Exercise directions: Starting at the line with "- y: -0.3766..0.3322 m" and going on through the line with "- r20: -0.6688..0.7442", reproduce each line in the records below exactly and nothing more.

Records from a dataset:

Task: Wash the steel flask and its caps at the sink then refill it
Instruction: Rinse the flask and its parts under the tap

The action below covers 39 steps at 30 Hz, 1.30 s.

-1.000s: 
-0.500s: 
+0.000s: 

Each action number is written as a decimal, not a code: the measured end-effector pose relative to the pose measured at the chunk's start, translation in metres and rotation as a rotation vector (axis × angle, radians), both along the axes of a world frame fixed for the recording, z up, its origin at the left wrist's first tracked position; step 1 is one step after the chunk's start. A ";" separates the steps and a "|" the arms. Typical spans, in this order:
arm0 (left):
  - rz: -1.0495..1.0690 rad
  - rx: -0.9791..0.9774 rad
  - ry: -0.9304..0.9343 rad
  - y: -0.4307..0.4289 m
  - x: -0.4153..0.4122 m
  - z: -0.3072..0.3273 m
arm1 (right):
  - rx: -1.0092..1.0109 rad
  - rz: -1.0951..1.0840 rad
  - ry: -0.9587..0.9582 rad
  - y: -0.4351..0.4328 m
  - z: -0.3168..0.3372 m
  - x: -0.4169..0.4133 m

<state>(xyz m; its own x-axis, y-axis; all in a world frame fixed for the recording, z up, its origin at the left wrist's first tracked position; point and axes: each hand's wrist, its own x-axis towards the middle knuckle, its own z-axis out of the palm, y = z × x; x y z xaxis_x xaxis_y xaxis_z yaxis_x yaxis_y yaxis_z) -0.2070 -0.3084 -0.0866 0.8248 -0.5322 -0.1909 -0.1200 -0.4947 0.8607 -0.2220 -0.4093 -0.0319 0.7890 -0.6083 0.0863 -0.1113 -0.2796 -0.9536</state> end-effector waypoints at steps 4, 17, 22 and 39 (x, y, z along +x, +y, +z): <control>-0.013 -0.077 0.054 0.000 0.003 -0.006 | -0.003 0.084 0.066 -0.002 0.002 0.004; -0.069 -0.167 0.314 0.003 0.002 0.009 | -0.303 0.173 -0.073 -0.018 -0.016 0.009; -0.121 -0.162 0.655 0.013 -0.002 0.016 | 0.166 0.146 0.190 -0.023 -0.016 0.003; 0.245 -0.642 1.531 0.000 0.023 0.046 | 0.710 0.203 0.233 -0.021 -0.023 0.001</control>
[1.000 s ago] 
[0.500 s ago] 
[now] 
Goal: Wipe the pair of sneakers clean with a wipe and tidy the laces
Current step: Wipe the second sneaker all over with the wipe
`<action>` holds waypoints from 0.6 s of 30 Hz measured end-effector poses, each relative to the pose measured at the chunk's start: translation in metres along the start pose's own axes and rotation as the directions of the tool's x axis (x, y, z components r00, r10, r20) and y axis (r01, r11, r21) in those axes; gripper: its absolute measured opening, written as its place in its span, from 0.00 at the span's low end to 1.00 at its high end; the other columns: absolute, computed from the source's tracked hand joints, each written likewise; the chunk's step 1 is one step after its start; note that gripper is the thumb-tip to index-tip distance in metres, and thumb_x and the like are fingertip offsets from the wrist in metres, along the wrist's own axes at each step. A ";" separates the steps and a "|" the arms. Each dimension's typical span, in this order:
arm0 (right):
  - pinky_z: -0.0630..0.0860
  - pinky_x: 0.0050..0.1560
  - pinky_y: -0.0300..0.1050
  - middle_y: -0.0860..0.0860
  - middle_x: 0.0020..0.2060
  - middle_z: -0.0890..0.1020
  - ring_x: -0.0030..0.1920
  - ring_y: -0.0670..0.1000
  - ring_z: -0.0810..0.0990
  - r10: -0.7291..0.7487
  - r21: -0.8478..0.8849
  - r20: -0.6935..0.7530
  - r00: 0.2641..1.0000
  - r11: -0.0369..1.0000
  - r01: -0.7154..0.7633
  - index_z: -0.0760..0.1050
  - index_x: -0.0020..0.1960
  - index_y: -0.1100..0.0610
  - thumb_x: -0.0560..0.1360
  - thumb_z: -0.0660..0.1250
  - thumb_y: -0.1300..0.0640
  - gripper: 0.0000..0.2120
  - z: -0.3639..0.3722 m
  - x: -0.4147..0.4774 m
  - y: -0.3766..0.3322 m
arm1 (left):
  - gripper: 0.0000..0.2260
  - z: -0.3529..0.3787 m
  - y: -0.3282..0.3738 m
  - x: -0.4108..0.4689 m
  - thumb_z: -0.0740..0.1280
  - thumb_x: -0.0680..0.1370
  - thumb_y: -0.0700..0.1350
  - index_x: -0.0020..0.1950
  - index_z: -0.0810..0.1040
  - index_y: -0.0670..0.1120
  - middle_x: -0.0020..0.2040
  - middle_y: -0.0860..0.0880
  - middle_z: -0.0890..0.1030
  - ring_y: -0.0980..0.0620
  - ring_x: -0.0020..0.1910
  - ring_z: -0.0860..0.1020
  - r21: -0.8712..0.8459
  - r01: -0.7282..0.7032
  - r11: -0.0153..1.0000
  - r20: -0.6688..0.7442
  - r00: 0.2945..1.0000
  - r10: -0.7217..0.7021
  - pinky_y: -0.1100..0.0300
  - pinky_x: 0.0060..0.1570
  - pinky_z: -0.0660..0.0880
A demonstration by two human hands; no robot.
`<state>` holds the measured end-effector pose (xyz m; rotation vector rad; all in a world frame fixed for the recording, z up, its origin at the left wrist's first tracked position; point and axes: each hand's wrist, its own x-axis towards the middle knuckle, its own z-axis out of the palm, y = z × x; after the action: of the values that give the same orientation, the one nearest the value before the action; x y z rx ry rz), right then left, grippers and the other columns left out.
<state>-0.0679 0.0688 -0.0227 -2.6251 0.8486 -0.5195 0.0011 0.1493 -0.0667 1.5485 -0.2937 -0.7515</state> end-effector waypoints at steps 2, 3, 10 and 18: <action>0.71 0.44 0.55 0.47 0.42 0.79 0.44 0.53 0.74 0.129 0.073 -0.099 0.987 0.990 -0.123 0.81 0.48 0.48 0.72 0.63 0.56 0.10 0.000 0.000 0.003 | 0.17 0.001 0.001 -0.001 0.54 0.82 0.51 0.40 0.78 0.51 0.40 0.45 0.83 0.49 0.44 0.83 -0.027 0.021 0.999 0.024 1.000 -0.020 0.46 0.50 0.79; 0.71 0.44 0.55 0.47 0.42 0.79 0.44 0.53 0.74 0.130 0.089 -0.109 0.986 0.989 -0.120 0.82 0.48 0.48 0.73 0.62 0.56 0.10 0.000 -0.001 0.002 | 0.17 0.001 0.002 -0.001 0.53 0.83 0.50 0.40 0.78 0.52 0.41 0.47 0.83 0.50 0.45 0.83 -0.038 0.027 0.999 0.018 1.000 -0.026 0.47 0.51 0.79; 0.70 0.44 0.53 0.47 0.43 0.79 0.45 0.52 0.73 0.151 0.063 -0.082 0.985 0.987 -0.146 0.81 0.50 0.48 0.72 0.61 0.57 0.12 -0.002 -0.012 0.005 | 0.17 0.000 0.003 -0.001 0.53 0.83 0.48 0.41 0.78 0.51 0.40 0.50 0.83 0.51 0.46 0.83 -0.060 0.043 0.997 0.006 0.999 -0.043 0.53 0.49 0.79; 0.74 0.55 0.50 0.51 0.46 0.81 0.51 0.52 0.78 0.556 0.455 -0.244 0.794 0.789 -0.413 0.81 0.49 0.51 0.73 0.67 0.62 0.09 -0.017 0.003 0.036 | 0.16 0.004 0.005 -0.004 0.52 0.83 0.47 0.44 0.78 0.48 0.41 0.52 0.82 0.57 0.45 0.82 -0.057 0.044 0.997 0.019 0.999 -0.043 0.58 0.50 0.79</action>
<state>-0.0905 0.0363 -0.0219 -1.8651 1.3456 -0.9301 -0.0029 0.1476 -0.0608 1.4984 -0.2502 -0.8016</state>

Answer section:
  - y: -0.3766..0.3322 m
arm1 (left):
  - gripper: 0.0000..0.2260
  - z: -0.3529..0.3787 m
  - y: -0.3282..0.3738 m
  - x: -0.4108..0.4689 m
  - thumb_z: -0.0740..0.1280
  - thumb_x: -0.0680..0.1370
  - thumb_y: -0.0700..0.1350
  - index_x: -0.0020..0.1950
  - index_z: -0.0810..0.1040
  - index_y: -0.0670..0.1120
  - middle_x: -0.0020..0.2040
  - middle_y: -0.0860..0.0880
  - middle_z: -0.0890..0.1030
  - ring_y: -0.0980..0.0620
  - ring_x: -0.0020..0.1910
  - ring_z: -0.0860..0.1020
  - r21: -0.8712..0.8459
  - r01: -0.7282..0.7032
  - r11: -0.0153..1.0000
  - r20: -0.6688..0.7442

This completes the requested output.